• _WHAT NEEDS TO BE DONE_
Review the listing and copy each line that holds the word "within".

• _PROVIDED RECORDS_
=== Begin Enclosure ===
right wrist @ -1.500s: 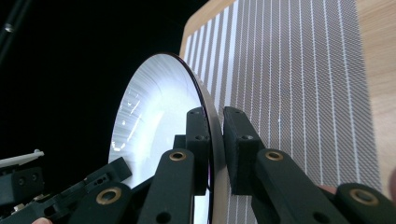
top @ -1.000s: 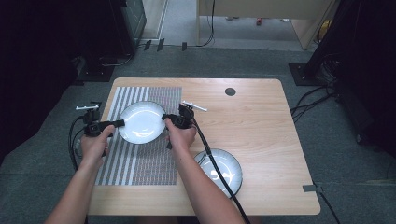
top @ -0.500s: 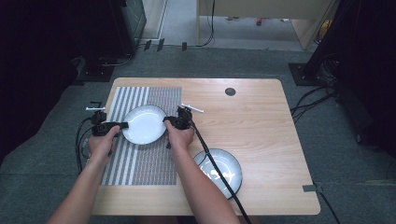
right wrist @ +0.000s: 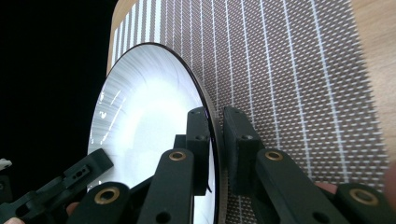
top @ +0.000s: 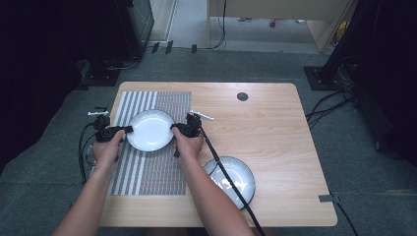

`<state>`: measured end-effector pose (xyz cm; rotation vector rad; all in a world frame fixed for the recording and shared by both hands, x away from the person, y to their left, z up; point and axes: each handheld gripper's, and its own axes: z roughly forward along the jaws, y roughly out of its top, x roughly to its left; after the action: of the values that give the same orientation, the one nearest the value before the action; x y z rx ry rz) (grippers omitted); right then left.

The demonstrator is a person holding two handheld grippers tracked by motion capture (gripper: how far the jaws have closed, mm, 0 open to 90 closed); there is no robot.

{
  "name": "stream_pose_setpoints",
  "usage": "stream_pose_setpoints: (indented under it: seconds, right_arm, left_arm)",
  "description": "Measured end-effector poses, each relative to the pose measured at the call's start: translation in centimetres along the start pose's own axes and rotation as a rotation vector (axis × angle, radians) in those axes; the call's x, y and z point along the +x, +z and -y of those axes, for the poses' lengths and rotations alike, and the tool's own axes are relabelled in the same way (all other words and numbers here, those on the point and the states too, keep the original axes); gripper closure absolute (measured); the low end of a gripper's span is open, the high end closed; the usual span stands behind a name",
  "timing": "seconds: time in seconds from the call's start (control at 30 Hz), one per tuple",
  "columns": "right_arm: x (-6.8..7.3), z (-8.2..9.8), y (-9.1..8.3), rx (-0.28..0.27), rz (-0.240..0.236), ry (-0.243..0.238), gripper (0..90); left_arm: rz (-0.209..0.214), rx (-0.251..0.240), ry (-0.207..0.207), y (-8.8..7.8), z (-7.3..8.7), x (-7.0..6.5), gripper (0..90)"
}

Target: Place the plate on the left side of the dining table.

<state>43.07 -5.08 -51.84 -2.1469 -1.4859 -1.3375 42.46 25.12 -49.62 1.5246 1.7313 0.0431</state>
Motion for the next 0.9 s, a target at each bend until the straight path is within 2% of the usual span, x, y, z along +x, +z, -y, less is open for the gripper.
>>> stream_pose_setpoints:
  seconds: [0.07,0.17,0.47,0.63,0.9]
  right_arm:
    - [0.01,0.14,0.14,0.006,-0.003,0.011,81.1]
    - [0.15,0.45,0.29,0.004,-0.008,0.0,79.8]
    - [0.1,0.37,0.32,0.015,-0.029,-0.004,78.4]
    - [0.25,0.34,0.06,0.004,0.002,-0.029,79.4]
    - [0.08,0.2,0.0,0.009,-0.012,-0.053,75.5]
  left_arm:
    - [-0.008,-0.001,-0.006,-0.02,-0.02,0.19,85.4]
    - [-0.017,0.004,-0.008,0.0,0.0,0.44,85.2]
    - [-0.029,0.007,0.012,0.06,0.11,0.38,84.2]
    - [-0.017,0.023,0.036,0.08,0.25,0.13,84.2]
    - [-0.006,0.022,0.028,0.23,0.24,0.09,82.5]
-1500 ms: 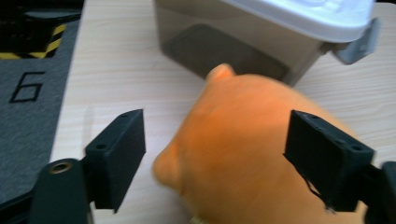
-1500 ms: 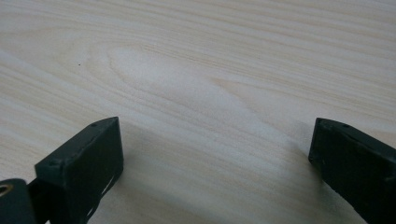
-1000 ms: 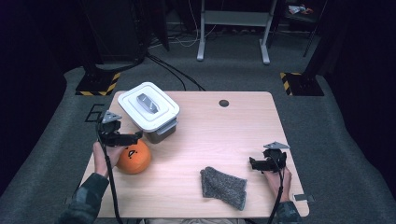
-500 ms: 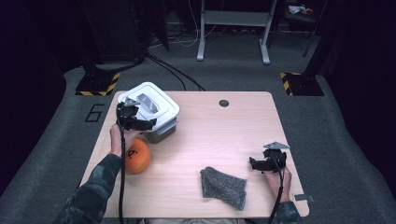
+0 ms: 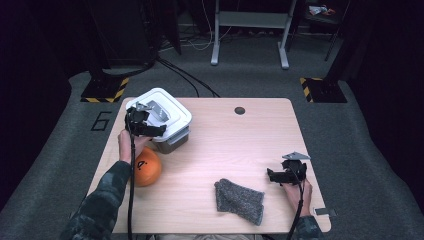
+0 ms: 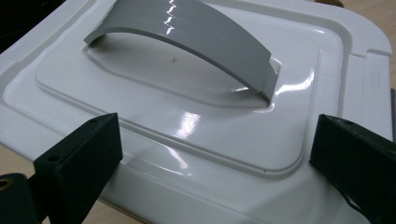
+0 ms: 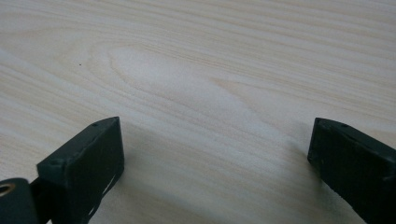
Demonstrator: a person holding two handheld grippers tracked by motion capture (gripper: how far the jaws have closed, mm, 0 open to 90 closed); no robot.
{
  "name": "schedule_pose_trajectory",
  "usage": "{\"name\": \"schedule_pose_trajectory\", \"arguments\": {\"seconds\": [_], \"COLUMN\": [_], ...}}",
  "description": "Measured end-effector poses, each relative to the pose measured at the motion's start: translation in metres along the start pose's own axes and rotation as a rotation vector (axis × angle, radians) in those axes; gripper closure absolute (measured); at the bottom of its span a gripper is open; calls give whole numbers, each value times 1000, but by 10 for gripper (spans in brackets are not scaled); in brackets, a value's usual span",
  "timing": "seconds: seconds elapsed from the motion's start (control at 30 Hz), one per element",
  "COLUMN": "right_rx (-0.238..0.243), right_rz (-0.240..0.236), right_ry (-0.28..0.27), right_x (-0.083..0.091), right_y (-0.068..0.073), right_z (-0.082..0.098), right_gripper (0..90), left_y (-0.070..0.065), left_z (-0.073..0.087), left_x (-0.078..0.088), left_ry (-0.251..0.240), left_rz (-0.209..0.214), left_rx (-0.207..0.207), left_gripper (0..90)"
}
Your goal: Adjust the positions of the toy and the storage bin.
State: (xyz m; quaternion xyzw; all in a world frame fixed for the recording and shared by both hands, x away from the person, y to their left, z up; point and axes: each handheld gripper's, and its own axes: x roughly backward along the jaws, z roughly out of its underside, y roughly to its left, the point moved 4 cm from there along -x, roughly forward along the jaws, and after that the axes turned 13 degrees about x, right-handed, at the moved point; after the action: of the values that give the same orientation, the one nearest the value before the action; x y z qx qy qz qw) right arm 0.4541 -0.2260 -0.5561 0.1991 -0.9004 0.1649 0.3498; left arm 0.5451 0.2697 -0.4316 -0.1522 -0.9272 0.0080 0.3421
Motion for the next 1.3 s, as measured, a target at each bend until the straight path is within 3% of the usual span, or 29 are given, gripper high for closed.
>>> {"name": "schedule_pose_trajectory", "arguments": {"seconds": [0.33, 0.93, 1.3], "right_rx": [-1, 0, -1], "right_rz": [0, 0, 1], "right_ry": [0, 0, -1], "right_x": [0, 0, 0], "right_y": [0, 0, 0], "right_z": [0, 0, 0], "right_gripper": [28, 29, 30], "left_y": [-7, -13, -26], "left_z": [2, 1, 0], "left_x": [-3, -5, -6], "left_ry": [1, 5, 27], "left_rz": [37, 35, 39], "left_rx": [30, 23, 1], "left_gripper": [27, 29, 43]}}
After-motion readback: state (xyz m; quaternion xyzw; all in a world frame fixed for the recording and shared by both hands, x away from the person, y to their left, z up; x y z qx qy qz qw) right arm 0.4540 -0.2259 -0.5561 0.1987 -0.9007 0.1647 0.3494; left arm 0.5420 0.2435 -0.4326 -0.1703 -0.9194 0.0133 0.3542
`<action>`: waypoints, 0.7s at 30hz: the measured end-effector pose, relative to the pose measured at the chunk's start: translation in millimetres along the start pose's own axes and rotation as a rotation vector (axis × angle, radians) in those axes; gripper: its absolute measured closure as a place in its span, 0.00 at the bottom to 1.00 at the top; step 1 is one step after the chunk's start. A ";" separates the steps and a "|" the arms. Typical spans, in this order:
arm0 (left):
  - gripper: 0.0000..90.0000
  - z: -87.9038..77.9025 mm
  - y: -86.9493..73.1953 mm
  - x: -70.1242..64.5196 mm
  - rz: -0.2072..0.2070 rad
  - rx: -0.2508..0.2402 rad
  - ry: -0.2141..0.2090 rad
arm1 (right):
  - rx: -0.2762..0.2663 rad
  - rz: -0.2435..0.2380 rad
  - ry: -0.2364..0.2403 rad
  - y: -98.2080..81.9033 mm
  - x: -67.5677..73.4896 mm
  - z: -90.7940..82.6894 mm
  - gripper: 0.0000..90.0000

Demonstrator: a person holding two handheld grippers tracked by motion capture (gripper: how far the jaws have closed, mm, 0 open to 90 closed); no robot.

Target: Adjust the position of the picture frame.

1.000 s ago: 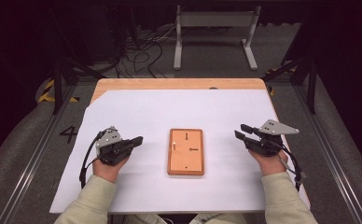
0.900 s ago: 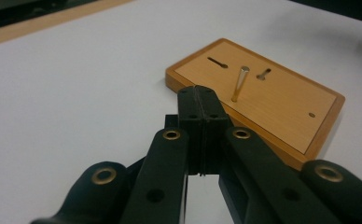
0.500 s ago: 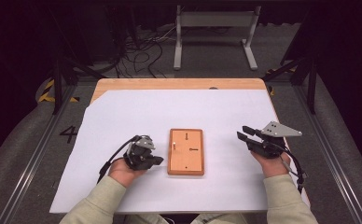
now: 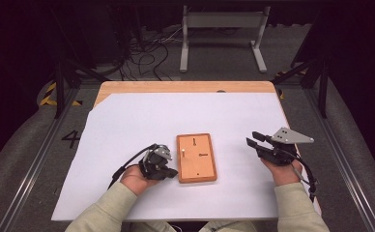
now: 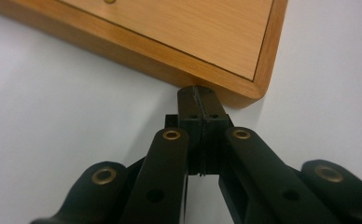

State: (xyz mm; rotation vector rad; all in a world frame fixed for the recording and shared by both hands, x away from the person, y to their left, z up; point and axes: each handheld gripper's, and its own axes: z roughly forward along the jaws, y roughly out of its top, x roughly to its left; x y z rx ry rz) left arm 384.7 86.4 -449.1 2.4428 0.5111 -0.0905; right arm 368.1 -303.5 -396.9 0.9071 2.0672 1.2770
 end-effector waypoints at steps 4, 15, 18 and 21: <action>1.00 10.1 11.0 -5.1 0.029 -0.005 -0.024 | 0.002 0.006 -0.006 -1.7 -1.0 -3.7 0.71; 1.00 34.9 40.4 -22.4 0.092 -0.006 -0.048 | 0.008 0.022 -0.018 -6.3 -2.9 -10.8 0.71; 1.00 31.1 39.1 -21.2 0.089 -0.001 -0.040 | 0.010 0.032 -0.012 -6.7 -3.2 -10.6 0.74; 1.00 14.8 32.8 -13.1 0.061 -0.038 -0.028 | 0.033 0.054 -0.006 -4.4 -2.2 -7.6 0.80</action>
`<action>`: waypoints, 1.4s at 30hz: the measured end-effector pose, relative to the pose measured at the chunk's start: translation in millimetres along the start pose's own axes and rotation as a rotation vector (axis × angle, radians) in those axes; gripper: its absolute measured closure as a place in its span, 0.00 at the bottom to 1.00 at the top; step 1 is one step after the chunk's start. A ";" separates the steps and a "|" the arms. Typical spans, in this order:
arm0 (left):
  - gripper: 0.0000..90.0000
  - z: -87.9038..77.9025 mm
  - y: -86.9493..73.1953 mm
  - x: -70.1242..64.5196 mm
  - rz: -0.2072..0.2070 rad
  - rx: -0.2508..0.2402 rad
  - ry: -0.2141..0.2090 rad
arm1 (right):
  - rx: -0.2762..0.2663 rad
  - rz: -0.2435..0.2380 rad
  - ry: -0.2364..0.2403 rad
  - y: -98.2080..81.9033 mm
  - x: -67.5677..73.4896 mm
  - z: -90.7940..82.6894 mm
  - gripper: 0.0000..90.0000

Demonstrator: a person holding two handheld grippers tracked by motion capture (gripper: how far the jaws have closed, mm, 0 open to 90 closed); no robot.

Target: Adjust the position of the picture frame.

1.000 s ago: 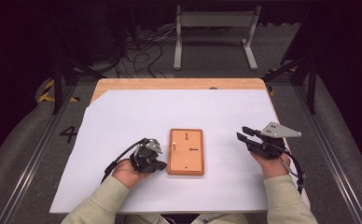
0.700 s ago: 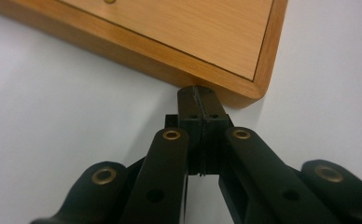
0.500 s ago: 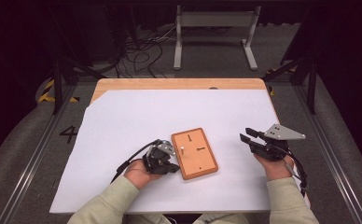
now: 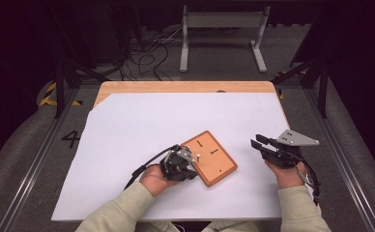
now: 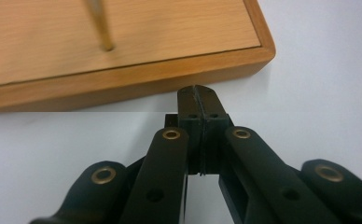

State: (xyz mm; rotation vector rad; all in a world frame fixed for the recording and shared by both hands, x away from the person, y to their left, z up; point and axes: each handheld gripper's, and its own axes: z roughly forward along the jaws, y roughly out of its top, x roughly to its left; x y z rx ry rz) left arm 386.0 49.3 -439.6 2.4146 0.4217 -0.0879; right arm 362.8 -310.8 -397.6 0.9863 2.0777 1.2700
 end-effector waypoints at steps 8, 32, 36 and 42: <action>0.98 -67.6 -41.4 19.4 -0.087 -0.283 0.123 | 0.113 -0.040 0.105 33.7 16.7 52.2 0.97; 0.95 -108.4 -101.3 24.9 -0.251 -0.398 0.314 | 0.572 -0.008 0.179 68.4 38.6 203.1 1.00; 0.95 -106.2 -101.1 26.6 -0.247 -0.383 0.310 | 0.582 -0.077 0.268 72.2 71.1 218.6 1.00; 0.95 -100.0 -98.8 31.1 -0.250 -0.361 0.285 | 0.575 -0.147 0.412 77.1 117.5 232.2 1.00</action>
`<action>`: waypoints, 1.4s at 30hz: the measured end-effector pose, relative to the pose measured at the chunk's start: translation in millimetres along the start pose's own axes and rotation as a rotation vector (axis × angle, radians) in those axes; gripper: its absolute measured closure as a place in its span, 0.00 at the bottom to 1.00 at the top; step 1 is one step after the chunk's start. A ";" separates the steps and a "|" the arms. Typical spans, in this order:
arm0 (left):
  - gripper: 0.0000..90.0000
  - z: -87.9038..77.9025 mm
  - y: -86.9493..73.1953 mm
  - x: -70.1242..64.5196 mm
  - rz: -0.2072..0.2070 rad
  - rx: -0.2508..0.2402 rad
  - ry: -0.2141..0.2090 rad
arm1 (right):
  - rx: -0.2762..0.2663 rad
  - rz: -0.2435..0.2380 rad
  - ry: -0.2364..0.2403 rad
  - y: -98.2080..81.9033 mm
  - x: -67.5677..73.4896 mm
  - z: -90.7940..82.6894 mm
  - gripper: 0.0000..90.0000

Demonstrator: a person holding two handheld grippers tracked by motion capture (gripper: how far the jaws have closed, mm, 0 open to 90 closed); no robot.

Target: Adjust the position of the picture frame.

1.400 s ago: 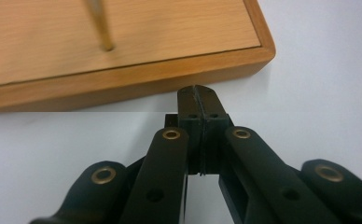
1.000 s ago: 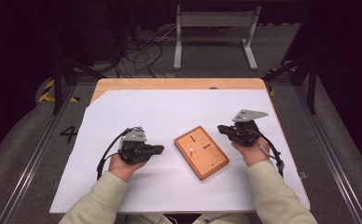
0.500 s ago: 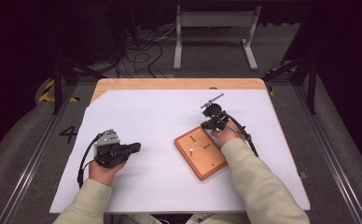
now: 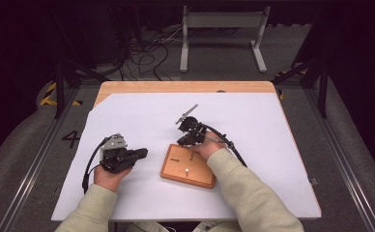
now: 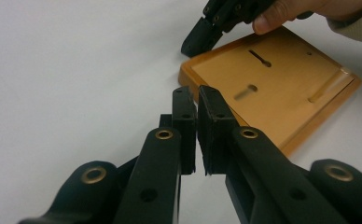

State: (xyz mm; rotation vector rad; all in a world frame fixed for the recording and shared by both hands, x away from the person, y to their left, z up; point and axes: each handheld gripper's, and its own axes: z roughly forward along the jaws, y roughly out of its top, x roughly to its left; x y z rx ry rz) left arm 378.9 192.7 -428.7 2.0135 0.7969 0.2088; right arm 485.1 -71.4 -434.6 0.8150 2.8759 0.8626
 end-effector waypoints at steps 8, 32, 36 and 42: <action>0.94 -1.5 1.0 -4.0 0.030 0.008 -0.021 | -0.133 -0.080 -0.029 -7.7 20.1 -30.9 1.00; 0.91 0.0 0.6 -19.6 0.090 0.019 -0.068 | 0.031 -0.284 -0.010 -137.1 98.2 -72.2 1.00; 0.90 1.4 1.8 -20.8 0.093 0.018 -0.071 | 0.008 -0.232 -0.065 -140.2 89.6 -77.1 1.00; 0.77 -0.1 7.0 -27.8 0.128 -0.020 -0.062 | -0.206 -0.196 -0.059 -141.0 72.8 -109.0 0.94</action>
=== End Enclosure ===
• _EXERCISE SOLUTION_
Motion for the next 0.9 s, a target at each bend until the straight path is within 2% of the usual span, x, y, z along +x, +z, -y, less is open for the gripper.
Motion for the next 1.3 s, as measured, a target at each bend until the straight path is within 3% of the usual span, or 29 are given, gripper high for closed.

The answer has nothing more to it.